It's neat. I wonder about what other kinds of tasks we could improve AI performance at by scaling time and money (which, in the grand scheme, is usually still a bargain compared to a human worker).

By jjmarr 2026-02-267:043 reply

I created a code review pipeline at work with a similar tradeoff and we found the cost is worth it. Time is a non-issue.

We could run Claude on our code and call it a day, but we have hundreds of style, safety, etc rules on a very large C++ codebase with intricate behaviour (cooperative multitasking be fun).

So we run dozens of parallel CLI agents that can review the code in excruciating detail. This has completely replaced human code review for anything that isn't functional correctness but is near the same order of magnitude of price. Much better than humans and beats every commercial tool.

"scaling time" on the other hand is useless. You can just divide the problem with subagents until it's time within a few minutes because that also increases quality due to less context/more focus.

By aktau 2026-02-2613:393 reply

Any LLM-based code review tooling I've tried has been lackluster (most comments not too helpful). Prose review is usually better.

> So we run dozens of parallel CLI agents that can review the code in excruciating detail. This has completely replaced human code review for anything that isn't functional correctness but is near the same order of magnitude of price. Much better than humans and beats every commercial tool.

Sure, you could make multiple LLM invocations (different temporature, different prompts, ...). But how does one separate the good comments from the bad comments? Another meta-LLM? [1] Do you know of anyone who summarizes the approach?

[1]: I suppose you could shard that out for as much compute you want to spend, with one LLM invocation judging/collating the results of (say) 10 child reviewers.

By DustinKlent 2026-02-2614:04

I have attempted to replicate the "workflow" LLM process where several LLMs come up with different variations of a way to solve a problem and a "judge" LLM reviews them and the go through different verification processes to see if this workflow increased the accuracy of the LLM's ability to solve the problem. For me, in my experiments, it didn't really make much difference but at the time I was using LLMs significantly dumber than current frontier models. HOWEVER...When I enable "Thinking Mode" on frontier LLM's like ChatGPT it DOES tend to solve problems that the non-thinking mode isn't able to solve so perhaps it's just a matter of throwing enough iterations at it for the LLM to be able to solve a particular complex problem.
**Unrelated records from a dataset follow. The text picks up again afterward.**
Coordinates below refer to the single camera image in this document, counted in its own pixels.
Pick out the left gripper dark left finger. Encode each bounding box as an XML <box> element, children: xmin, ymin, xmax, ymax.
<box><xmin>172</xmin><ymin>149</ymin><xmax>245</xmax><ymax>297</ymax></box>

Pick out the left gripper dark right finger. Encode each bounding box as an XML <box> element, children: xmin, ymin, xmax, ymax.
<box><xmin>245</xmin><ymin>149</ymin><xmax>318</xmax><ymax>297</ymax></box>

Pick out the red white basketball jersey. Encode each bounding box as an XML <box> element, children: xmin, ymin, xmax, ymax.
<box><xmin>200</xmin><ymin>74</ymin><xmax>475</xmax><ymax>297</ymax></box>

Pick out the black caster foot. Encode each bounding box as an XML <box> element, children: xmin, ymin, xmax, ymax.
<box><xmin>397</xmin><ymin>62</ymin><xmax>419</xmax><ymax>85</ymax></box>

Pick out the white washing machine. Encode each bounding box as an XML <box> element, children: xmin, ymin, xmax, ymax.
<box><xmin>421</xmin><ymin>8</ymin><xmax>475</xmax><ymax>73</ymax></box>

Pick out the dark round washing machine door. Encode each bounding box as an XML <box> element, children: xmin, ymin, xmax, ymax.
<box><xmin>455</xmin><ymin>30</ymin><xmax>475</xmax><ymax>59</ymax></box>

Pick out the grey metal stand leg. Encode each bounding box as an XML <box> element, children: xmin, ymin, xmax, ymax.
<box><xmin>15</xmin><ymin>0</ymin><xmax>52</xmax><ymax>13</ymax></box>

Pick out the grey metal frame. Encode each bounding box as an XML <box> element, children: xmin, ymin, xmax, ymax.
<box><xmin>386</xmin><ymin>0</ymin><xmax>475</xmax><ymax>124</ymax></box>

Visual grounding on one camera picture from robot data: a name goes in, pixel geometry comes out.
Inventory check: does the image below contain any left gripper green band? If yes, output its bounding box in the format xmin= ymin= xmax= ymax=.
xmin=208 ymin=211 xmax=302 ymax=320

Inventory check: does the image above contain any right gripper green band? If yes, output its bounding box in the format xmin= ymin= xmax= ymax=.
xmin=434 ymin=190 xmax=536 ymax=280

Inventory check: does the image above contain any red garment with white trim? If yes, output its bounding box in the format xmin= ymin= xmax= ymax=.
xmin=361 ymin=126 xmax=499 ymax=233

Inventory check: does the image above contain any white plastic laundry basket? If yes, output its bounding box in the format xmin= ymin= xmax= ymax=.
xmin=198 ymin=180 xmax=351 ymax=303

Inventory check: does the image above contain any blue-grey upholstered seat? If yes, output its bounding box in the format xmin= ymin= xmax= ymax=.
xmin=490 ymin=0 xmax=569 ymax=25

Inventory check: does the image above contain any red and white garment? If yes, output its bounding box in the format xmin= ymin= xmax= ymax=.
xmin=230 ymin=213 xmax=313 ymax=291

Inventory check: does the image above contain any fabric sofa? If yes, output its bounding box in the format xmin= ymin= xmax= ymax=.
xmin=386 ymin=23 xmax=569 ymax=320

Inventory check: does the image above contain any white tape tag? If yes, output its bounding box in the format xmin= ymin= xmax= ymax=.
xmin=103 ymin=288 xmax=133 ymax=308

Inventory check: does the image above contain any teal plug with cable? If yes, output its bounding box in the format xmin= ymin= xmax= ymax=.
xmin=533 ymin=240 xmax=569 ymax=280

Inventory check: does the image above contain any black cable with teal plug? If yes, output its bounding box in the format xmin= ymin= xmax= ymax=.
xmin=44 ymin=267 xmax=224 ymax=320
By ivansavz 2026-02-2614:53

> But how does one separate the good comments from the bad comments?

One thing that works very well for me (in a different context) is to ask to return two lists:

- Things that I must absolutely fix (bugs, typos, logic mistakes, etc.)

- Lesser fixes and other stylistic improvements

Then I look only at the first list.

By jjmarr 2026-02-2618:21

You need human alignment on what constitutes a "good" comment. That means consistent rules.

Otherwise, some people feel review is too harsh, other people feel it is not harsh enough. AI does not fix inconsistent expectations.

> But how does one separate the good comments from the bad comments?

If the AI took a valid interpretation of the coding guidelines, it is a legitimate comment. If the AI is being overly pedantic, it is a documentation bug and we change the rules.

By smallpipe 2026-02-268:461 reply

> This has completely replaced human code review for anything that isn't functional correctness

Isn’t functional correctness pretty much the only thing that matters though?

By grey-area 2026-02-2610:111 reply

Well no, style is important too for humans when they read a codebase, so the LLMs the parent is running clearly have some value for them.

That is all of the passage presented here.